Given data:

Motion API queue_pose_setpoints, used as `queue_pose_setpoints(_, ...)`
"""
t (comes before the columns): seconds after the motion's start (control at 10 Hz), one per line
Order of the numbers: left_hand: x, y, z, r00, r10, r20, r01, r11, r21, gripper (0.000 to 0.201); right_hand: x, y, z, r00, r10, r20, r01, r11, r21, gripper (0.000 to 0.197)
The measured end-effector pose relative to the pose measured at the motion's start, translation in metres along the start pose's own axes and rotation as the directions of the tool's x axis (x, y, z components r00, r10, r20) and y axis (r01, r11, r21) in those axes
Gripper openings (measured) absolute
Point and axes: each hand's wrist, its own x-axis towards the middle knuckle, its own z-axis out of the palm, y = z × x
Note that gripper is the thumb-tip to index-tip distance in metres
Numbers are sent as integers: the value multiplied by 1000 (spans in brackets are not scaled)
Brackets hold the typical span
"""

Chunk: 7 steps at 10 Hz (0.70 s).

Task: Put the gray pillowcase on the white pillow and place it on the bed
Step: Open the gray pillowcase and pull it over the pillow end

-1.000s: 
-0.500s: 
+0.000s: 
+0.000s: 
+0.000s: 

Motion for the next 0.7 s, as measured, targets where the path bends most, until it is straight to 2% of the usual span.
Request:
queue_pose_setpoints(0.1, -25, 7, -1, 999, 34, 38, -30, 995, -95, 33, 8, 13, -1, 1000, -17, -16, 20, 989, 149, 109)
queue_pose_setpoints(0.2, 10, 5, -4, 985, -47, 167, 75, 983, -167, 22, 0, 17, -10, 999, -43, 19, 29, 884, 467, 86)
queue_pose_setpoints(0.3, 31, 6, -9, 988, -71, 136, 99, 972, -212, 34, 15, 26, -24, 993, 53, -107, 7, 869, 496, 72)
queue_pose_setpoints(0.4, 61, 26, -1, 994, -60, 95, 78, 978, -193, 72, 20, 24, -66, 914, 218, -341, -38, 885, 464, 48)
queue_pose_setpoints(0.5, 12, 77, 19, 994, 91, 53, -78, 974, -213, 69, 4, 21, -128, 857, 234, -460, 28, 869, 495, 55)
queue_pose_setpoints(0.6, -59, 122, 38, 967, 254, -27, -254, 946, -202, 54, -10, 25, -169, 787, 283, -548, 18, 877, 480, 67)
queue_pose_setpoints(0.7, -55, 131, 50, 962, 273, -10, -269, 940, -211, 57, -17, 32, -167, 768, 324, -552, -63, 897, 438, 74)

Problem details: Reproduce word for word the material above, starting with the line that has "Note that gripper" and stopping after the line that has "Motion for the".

Response area:
Note that gripper is the thumb-tip to index-tip distance in metres
Numbers are sent as integers: the value multiplied by 1000 (spans in brackets are not scaled)
Brackets hold the typical span
"""

Chunk: 7 steps at 10 Hz (0.70 s).

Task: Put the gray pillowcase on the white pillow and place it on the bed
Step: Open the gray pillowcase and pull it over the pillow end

-1.000s: 
-0.500s: 
+0.000s: 
+0.000s: 
+0.000s: 

Motion for the next 0.7 s, as measured, targets where the path bends most, until it is straight to 2% of the usual span.

For this exercise, the answer is now complete.